INSTRUCTIONS TO FOLLOW:
Copy out each line of the material in which the word "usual" can be found.

DATA BELOW:
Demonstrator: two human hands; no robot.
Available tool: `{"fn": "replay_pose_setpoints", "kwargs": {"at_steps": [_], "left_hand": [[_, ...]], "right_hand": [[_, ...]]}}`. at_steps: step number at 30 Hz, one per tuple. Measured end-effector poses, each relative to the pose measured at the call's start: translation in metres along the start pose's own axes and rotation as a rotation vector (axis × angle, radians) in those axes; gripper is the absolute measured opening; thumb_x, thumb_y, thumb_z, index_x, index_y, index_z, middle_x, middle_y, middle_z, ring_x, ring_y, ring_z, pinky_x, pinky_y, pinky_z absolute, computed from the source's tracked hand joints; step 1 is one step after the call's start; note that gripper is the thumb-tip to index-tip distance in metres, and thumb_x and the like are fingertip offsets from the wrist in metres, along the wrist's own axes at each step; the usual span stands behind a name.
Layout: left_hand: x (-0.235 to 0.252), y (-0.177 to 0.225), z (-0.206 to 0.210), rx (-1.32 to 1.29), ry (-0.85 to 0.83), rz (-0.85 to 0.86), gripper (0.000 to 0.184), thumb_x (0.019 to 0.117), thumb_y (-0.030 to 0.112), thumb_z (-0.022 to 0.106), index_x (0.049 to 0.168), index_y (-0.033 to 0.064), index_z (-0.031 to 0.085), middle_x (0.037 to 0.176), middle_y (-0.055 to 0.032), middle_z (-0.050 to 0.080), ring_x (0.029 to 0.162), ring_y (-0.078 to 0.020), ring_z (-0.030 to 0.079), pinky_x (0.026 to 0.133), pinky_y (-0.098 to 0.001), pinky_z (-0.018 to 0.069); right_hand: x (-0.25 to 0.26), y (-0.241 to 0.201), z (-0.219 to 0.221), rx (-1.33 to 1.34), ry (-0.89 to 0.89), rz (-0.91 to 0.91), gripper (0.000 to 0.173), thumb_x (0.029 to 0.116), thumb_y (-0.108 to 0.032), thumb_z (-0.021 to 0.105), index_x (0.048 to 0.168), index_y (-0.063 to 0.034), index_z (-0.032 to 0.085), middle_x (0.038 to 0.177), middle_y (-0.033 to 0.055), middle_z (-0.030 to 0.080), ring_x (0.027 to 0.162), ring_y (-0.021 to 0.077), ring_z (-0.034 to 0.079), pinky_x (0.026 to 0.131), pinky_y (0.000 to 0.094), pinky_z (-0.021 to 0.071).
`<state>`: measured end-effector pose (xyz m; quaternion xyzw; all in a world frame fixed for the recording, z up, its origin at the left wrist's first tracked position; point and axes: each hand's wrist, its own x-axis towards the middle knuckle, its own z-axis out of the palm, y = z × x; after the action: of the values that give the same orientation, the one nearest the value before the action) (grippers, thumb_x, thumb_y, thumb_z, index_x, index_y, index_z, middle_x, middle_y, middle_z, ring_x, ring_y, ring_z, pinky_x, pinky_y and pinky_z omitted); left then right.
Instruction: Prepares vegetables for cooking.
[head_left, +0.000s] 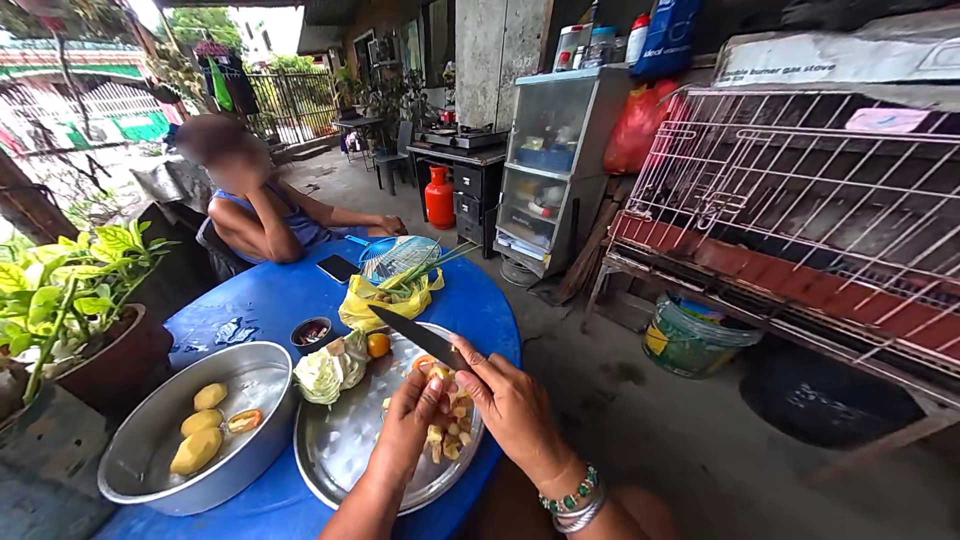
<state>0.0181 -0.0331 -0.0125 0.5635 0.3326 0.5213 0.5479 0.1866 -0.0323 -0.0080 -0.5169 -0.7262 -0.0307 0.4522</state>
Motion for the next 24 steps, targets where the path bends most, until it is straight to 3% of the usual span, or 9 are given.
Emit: {"fn": "replay_pose_setpoints", "kwargs": {"at_steps": [3,7,9,11,14,16,18,20,24], "left_hand": [[0.003,0.010,-0.007,-0.125,0.123,-0.112,0.031,0.1096,0.012,0.034,0.130,-0.0040,0.051,0.104,-0.0112,0.071,0.078,-0.0106,0.066,0.070,-0.0227,0.0557],[0.006,0.012,-0.012,-0.286,0.189,-0.117,0.039,0.1078,0.007,0.024,0.133,-0.0084,0.049,0.109,-0.0175,0.070,0.091,-0.0200,0.072,0.084,-0.0312,0.0608],[0.007,0.015,-0.013,-0.339,0.205,-0.146,0.037,0.1057,0.000,0.026,0.135,-0.0080,0.046,0.112,-0.0192,0.068,0.094,-0.0236,0.073,0.086,-0.0347,0.0619],[0.008,0.016,-0.013,-0.354,0.208,-0.163,0.040,0.1027,-0.007,0.029,0.140,-0.0066,0.044,0.114,-0.0192,0.067,0.095,-0.0251,0.073,0.086,-0.0369,0.0622],[0.008,0.015,-0.015,-0.339,0.197,-0.153,0.042,0.0975,-0.012,0.033,0.138,-0.0080,0.045,0.112,-0.0190,0.068,0.094,-0.0255,0.073,0.086,-0.0387,0.0624],[0.008,0.015,-0.016,-0.326,0.189,-0.142,0.041,0.0957,-0.014,0.036,0.135,-0.0083,0.047,0.109,-0.0185,0.069,0.093,-0.0253,0.073,0.086,-0.0387,0.0627],[0.009,0.015,-0.017,-0.303,0.178,-0.119,0.040,0.0938,-0.015,0.038,0.132,-0.0080,0.050,0.108,-0.0179,0.070,0.092,-0.0247,0.074,0.085,-0.0382,0.0628],[0.008,0.014,-0.018,-0.263,0.165,-0.108,0.040,0.0929,-0.016,0.042,0.131,-0.0078,0.053,0.108,-0.0171,0.070,0.092,-0.0239,0.073,0.086,-0.0376,0.0624],[0.007,0.009,-0.016,-0.105,0.105,-0.072,0.042,0.0892,-0.016,0.053,0.130,-0.0080,0.059,0.113,-0.0149,0.072,0.096,-0.0199,0.073,0.087,-0.0330,0.0612]], "right_hand": [[0.000,0.006,-0.001,0.155,-0.109,0.029,0.050,0.1083,-0.050,0.039,0.151,-0.0280,0.056,0.086,0.0089,0.070,0.069,0.0224,0.065,0.062,0.0417,0.0552],[-0.005,0.009,0.003,0.313,-0.166,0.021,0.044,0.1099,-0.042,0.041,0.147,-0.0264,0.060,0.101,0.0078,0.075,0.081,0.0177,0.069,0.075,0.0376,0.0569],[-0.006,0.007,0.002,0.336,-0.198,0.035,0.045,0.1101,-0.041,0.041,0.144,-0.0208,0.062,0.108,0.0079,0.076,0.091,0.0167,0.072,0.083,0.0370,0.0577],[-0.007,0.005,0.001,0.323,-0.219,0.060,0.048,0.1096,-0.042,0.041,0.139,-0.0145,0.067,0.103,0.0101,0.075,0.091,0.0195,0.072,0.082,0.0396,0.0573],[-0.006,0.005,0.001,0.320,-0.275,0.088,0.051,0.1087,-0.044,0.042,0.133,-0.0093,0.070,0.106,0.0106,0.076,0.096,0.0200,0.073,0.088,0.0418,0.0571],[-0.006,0.005,0.001,0.342,-0.292,0.100,0.050,0.1092,-0.044,0.041,0.134,-0.0093,0.069,0.101,0.0094,0.076,0.088,0.0175,0.071,0.082,0.0387,0.0574],[-0.006,0.007,0.004,0.399,-0.299,0.113,0.049,0.1100,-0.042,0.040,0.139,-0.0115,0.066,0.085,0.0061,0.070,0.070,0.0131,0.063,0.069,0.0320,0.0543],[-0.005,0.006,0.006,0.468,-0.301,0.123,0.047,0.1104,-0.040,0.041,0.141,-0.0130,0.064,0.079,0.0029,0.065,0.063,0.0093,0.057,0.062,0.0272,0.0505],[0.000,-0.002,0.006,0.566,-0.291,0.178,0.048,0.1081,-0.043,0.046,0.138,-0.0106,0.066,0.102,0.0055,0.070,0.071,0.0047,0.057,0.065,0.0224,0.0492]]}}
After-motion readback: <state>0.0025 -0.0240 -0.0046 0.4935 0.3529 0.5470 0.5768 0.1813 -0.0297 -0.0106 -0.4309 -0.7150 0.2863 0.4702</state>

WRITTEN REPLY:
Available tool: `{"fn": "replay_pose_setpoints", "kwargs": {"at_steps": [_], "left_hand": [[_, ...]], "right_hand": [[_, ...]]}}`. at_steps: step number at 30 Hz, one per tuple. Measured end-effector poses, each relative to the pose measured at the call's start: translation in metres along the start pose's own axes and rotation as a rotation vector (axis × angle, radians) in those axes; gripper is the absolute measured opening; thumb_x, thumb_y, thumb_z, index_x, index_y, index_z, middle_x, middle_y, middle_z, ring_x, ring_y, ring_z, pinky_x, pinky_y, pinky_z absolute, computed from the source's tracked hand joints; step 1 is one step after the call's start; note that gripper is the thumb-tip to index-tip distance in metres, and thumb_x and the like are fingertip offsets from the wrist in metres, along the wrist's own axes at each step; the usual span stands behind a name.
Motion for the next 24 steps, targets where the path bends most, until it is straight to 3% of the usual span, or 9 are given.

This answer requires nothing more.